Einen weiteren gewaltigen Umbruch erlebte der Musikverein im Jahre 2001: Jürgen Ramin,  der über 28 Jahre das Orchester dirigiert hatte, legte im Alter von 65 Jahren seine Funktion als Dirigent nieder. Dies hatte auch das Ende der legendären Osterkonzerte zur Folge, die sich zu einem Highlight der Blasmusikkonzerte der Region entwickelt hatten. Wieder stand man vor der Herausforderung, einen Nachfolger für ein Amt zu finden, welches über Jahrzehnte erfolgreich besetzt war. Der Umstand, dass zum Zeitpunkt des Rücktritts des Dirigenten noch kein Nachfolger gefunden war, beschreibt die Schwierigkeit dieser Aufgabe. Doch auch diese Hürde konnte von der noch „jungen“ Vorstandschaft überwunden werden, und man verpflichtete noch im selben Jahr den Japaner Kunihiro Ochi, einen höchst qualifizierten und anerkannten Dirigenten. 

„Ramin-Hopser“ am Ende des „Tiger Rag“ 

Eine nicht zu vernachlässigende Aufgabe eines Musikvereins ist es, die Jugend für Blasmusik zu begeistern und sie zu animieren, selbst ein Instrument zu erlernen. Einen wichtigen Schritt ging man hier im Jahre 2012: Besiegelt wurde eine Kooperation zwischen dem Musikverein und der Grundschule in Appenweier, die es Kindern ab der dritten Klasse ermöglicht, beim Musikverein Instrumentalunterricht zu nehmen und an der Schule in der Bläserklasse zu spielen. Ziel hierbei ist es, die Jugendlichen nicht nur musikalisch zu fördern, sondern sie auch im gemeinsamen Musizieren zu sozialen Werten wie Teamfähigkeit und Rücksichtsnahme zu „erziehen“. Sicherlich trug auch dies dazu bei, dass die Anzahl der sich in Instrumentalunterricht befindlichen Jungendlichen im Verein in den letzten Jahren wieder stieg. 
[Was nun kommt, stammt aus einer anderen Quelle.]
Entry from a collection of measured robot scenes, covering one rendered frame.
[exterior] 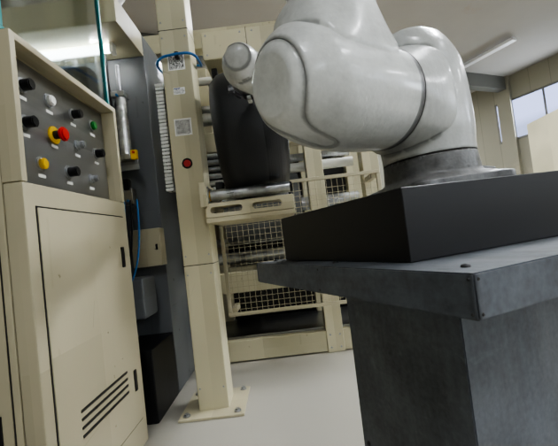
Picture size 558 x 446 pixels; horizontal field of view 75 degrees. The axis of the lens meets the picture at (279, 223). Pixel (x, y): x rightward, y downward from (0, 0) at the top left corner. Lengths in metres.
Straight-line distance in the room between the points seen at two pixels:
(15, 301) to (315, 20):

Nach 12 Jahren erfolgreicher musikalischer Zusammenarbeit trennte man sich im Jahre 2013 von Kunihiro Ochi. Sein Nachfolger wurde der aus dem Markgräflerland stammende Dirigent und Profihornist Carl-Philipp Rombach.

 

Im Jahre 2015 konnten die Gemeinde Appenweier und die Stadt Montlouis 40 Jahre Partnerschaft feiern. Beim Gegenbesuch zum Jubiläumswochenende in Frankreich, im Jahre 2016, war auch der Musikverein Appenweier eingeladen. Erstmals seit vielen Jahren spielte die Trachtenkapelle wieder als ganzes Orchester; in den Jahren zuvor war meist nur die Tanzkapelle zu Besuch in der Partnerstadt. 

Die Trachtenkapelle in Montlouis im Jahr 2016 

Als größtes Ereignis in der jüngsten Geschichte des Musikvereins ist das Jubiläumsfest des Vereins im Jahre 2019 zu nennen. Hier konnten „200 Jahre Blasmusik in Appenweier“ und „140 Jahre Musikverein Appenweier“ gefeiert werden.